Apparue à South Side Chicago, c'est sur le circuit de la drill music que Dreezy se fait connaître. Elle se lie d'abord à une papesse du genre, Sasha Go Hard, qui l'invite sur son "I Ain't No Hitta" en 2012. Puis elle collabore avec un autre acteur clé de cette tendance, Lil Durk, le temps du titre "Ghost". Enfin, en 2014, c'est avec un morceau nommé d'après le nom drill de Chicago, "Chi-Raq", qu'elle atteint la notoriété ; ou plus exactement, avec un remix de ce titre de Lil Herb et Nicki Minaj, où sa prestation éclipse celle de cette dernière, un exploit. Mais par la suite, Dreezy élargit ses horizons : elle intervient la même année sur Nobody's Smiling, un album de la figure historique du rap de Chicago, Common.
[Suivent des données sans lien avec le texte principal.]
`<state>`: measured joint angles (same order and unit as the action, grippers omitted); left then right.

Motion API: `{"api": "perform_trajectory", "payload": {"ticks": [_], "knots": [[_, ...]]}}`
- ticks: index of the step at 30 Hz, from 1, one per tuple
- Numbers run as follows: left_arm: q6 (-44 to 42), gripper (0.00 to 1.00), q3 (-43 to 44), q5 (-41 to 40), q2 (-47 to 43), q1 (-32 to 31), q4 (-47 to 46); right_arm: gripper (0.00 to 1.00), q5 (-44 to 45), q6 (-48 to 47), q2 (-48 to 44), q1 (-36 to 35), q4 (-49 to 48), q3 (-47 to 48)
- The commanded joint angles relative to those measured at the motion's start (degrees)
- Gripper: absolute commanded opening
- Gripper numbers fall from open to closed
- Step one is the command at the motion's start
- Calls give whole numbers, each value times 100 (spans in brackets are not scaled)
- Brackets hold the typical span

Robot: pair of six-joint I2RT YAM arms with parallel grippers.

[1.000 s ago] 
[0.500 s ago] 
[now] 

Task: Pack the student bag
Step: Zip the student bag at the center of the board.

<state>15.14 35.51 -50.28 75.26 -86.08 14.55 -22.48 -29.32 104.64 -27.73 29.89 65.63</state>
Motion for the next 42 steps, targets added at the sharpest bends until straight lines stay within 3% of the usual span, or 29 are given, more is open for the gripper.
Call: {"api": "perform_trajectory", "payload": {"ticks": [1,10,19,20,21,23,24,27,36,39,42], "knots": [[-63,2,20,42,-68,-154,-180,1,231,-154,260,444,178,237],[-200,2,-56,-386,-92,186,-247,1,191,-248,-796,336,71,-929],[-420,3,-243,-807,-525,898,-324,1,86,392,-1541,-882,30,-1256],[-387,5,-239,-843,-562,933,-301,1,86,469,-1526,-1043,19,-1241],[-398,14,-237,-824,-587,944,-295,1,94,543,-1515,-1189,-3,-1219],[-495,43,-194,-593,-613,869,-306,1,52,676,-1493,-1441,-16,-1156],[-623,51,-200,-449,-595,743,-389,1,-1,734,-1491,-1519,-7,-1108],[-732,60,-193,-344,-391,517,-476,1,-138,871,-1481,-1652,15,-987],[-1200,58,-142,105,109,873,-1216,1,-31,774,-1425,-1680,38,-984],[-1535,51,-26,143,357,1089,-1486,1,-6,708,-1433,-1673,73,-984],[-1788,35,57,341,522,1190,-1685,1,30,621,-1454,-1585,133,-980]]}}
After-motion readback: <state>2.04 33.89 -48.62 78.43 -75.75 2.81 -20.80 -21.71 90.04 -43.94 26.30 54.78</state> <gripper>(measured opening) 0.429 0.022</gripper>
Et ses singles futurs, le sirupeux "Close to You", avec T-Pain, et le mélodieux "Body", avec Jeremih, révèlent une chanteuse R&B fleur bleue, plutôt qu'une représentante de la sauvage et abrasive musique de South Side.

DREEZY - Schizo

Dreezy n'a été une rappeuse drill que par accident. Ce n'est là qu'une de ses facettes. Son premier projet important, une mixtape sortie juste avant "Chi-Raq", ne dit pas autre chose. Schizo, s'intitule en effet ce projet qu'elle a également failli nommer Seandrea Vs. Dreezy (Seandrea Sledge est le vrai nom de la rappeuse). Et pour cause, la jeune femme a connu effectivement plusieurs vies : ses parents étant séparés, elle a habité dans les quartiers chauds, tout comme dans les banlieues calmes ; bonne élève éprise de poésie, elle a aussi appris à vivre dans la rue. Schizo s'efforçe donc de nous présenter ces deux Dreezy distinctes, la fille gentille et la vilaine. Et pour l'appuyer dans son entreprise, elle a demandé le renfort de Wadell Brooks, alias D. Brooks Exclusive, un producteur drill music tout aussi schizophrène qu'elle, puisqu'il a la particularité, rare en ces lieux, d'avoir été en parallèle un musicien classique.

Certaines plages de Schizo jouent de la corde sensible, comme "The Realist". Même si Dreezy y est encore une rappeuse pas commode, on y entend des confessions et les vocalises R&B de Ross Augusta. C'est le cas aussi du dépressif "Schizophrenia", du quasi-spoken word de "Mind Game" et de ce "Dreamer Pt. 2" où elle retrace son parcours. La tendance est à la confidence et à l'introspection. Et l'amour, aussi, est un thème central. Le tourbillonnant "Heard It All" est une romance, et "Up & Down" une ode à la persévérance et à la résilience des sentiments. Quant à "Lonely", "Bad Habit" et "Truth Hurts", ils content au contraire des histoires d'amours contrariés, la jeune femme disant, dans le premier, s'en consoler dans les bras d'un autre.

Mais d'autres passages de la mixtape frappent avec violence ; avec beaucoup de violence, comme "All The Time", "Ain't For None" avec ses montées de tensions, ses cris, et la présence de King Louie (puis celle de Lil Herb et de Z Money dans une version alternative), "Break a Band", et bien sûr l'agressif "Zero", qu'elle expectore d'abord en solo, puis en compagnie des deux autres grandes dames de la scène drill music, sa complice Sasha Go Hard, et Katie Got Bandz. Dreezy rappant avec adresse et morgue, ces derniers titres sont les plus marquants.

Même si la face sensible de la rappeuse donne lieu parfois à de bons titres comme "Bad Habit" et "Truth Hurts", la plus rude est celle que l'on préfère entendre. Heureusement, une fois signée chez Interscope, la rappeuse ne perdra pas tout de son mordant. En complément des mielleux "Close to You" et de "Body", elle parviendra encore fin 2017, sur le faussement indolent "Spar", avec 6LACK et Kodak Black, à cracher son fiel sur l'Amérique de Donald Trump.